### RECORD SET
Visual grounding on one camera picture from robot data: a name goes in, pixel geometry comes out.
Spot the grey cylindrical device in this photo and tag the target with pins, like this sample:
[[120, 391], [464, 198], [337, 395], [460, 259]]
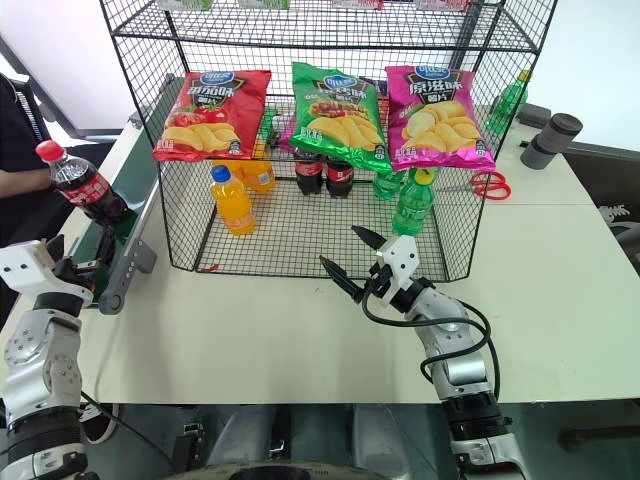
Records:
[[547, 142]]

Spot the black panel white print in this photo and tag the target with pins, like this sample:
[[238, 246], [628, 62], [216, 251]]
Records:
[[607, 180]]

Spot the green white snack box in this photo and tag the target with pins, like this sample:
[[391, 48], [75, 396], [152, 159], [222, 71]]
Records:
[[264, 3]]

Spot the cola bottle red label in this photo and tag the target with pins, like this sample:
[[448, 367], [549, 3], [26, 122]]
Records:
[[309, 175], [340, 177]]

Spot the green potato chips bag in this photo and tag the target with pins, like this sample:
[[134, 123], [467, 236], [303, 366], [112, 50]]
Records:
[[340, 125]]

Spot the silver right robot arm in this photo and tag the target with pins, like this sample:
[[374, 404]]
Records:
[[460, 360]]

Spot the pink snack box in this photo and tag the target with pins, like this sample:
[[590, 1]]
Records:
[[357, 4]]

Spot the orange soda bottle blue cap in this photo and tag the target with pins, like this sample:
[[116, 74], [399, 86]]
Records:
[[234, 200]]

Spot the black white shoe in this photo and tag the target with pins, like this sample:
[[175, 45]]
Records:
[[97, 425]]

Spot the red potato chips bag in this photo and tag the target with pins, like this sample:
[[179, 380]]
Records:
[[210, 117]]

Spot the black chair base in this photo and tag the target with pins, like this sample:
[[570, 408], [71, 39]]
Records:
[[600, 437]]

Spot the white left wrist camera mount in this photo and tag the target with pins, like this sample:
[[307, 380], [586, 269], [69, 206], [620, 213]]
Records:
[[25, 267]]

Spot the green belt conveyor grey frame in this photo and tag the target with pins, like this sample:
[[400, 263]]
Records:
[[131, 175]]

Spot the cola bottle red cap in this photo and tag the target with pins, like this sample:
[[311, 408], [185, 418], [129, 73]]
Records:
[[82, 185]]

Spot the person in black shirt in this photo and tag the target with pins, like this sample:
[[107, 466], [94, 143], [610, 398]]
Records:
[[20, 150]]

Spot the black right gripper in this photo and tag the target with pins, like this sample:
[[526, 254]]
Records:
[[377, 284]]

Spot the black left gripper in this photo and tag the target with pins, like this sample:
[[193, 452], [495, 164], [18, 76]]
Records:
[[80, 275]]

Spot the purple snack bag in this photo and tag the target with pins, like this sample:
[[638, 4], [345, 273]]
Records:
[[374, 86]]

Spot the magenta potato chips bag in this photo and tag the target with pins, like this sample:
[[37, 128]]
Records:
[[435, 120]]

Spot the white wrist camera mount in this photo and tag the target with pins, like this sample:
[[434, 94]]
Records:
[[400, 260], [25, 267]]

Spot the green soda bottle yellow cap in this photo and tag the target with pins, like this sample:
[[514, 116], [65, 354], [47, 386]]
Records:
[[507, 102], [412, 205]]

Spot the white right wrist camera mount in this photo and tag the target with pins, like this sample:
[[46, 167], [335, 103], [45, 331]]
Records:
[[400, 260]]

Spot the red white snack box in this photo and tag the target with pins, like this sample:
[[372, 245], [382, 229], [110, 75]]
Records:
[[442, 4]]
---
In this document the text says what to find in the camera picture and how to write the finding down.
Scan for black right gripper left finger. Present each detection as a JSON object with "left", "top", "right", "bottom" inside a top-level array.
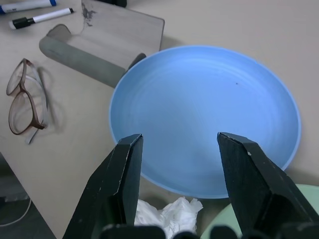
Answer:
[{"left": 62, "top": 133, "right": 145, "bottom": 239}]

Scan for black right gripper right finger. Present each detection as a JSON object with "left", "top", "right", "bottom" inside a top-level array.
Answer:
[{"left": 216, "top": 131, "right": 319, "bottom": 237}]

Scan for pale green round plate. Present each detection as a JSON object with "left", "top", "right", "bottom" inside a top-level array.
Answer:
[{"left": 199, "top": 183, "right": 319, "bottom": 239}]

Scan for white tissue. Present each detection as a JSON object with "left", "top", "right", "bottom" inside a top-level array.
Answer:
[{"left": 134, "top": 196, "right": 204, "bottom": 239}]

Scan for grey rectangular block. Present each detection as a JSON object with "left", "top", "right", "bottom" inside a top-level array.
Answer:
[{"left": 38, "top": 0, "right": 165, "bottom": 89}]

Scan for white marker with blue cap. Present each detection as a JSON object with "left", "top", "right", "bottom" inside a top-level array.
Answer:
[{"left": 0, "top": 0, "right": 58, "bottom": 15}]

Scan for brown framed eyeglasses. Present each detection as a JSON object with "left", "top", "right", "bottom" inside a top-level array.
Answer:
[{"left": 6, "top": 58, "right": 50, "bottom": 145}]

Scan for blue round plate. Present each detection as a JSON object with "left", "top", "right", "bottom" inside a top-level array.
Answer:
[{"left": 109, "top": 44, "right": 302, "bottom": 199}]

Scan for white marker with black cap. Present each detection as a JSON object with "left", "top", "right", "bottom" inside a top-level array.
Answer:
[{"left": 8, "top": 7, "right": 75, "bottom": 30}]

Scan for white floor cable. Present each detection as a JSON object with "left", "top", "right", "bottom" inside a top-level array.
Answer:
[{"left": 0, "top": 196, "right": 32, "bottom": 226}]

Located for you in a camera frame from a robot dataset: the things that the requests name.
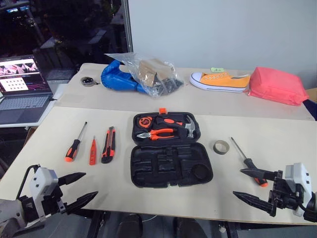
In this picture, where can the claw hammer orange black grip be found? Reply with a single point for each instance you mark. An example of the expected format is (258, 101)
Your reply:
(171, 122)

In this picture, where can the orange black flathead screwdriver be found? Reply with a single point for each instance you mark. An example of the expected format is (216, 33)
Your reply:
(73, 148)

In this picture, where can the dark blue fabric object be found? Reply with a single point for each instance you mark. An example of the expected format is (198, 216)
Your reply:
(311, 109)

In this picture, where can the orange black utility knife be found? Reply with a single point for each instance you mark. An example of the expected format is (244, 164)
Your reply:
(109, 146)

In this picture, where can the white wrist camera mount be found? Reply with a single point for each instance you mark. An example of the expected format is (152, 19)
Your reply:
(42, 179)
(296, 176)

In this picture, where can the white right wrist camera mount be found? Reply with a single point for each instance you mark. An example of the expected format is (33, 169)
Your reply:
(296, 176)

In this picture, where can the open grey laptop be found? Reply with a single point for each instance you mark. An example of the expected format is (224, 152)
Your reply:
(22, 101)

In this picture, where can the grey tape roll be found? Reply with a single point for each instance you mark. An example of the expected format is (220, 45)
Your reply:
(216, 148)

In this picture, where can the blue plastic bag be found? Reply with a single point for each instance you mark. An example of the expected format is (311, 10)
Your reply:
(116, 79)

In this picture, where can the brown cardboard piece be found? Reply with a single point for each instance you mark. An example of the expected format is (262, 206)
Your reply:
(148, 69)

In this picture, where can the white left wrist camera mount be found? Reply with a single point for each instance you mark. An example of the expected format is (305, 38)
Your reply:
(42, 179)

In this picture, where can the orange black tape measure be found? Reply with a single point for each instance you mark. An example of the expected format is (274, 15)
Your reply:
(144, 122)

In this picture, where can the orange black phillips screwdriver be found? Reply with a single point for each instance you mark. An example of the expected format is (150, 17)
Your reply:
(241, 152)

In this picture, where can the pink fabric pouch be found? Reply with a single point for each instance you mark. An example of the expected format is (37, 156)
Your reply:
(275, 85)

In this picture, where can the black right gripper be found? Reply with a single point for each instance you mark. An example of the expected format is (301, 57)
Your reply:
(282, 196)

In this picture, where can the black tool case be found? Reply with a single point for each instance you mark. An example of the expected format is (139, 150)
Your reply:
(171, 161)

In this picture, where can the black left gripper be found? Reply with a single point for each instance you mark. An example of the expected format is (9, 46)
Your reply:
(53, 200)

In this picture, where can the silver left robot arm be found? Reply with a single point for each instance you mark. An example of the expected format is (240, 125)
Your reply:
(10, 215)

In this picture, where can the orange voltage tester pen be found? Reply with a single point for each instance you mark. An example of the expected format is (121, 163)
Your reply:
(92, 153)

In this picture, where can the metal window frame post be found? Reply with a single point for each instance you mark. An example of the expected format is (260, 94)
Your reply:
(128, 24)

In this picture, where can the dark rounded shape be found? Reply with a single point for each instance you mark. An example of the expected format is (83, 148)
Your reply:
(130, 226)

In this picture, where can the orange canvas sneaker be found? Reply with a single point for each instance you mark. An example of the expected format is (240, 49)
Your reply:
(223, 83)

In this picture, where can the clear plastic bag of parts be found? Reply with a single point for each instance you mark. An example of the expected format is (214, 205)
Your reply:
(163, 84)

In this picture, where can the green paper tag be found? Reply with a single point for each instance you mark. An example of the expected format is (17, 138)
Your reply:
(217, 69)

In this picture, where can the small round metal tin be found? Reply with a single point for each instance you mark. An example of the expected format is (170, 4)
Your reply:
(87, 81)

### WHAT YOU SHOULD DO
Lines in the data that hold "finger" must be located and copied.

### YOUR SOLUTION
Scan for black right gripper left finger. Present each detection as a JSON object with "left", "top", "right", "bottom" inside a top-level array.
Scan for black right gripper right finger. Present each detection as a JSON object with "left", "top", "right", "bottom" inside a top-level array.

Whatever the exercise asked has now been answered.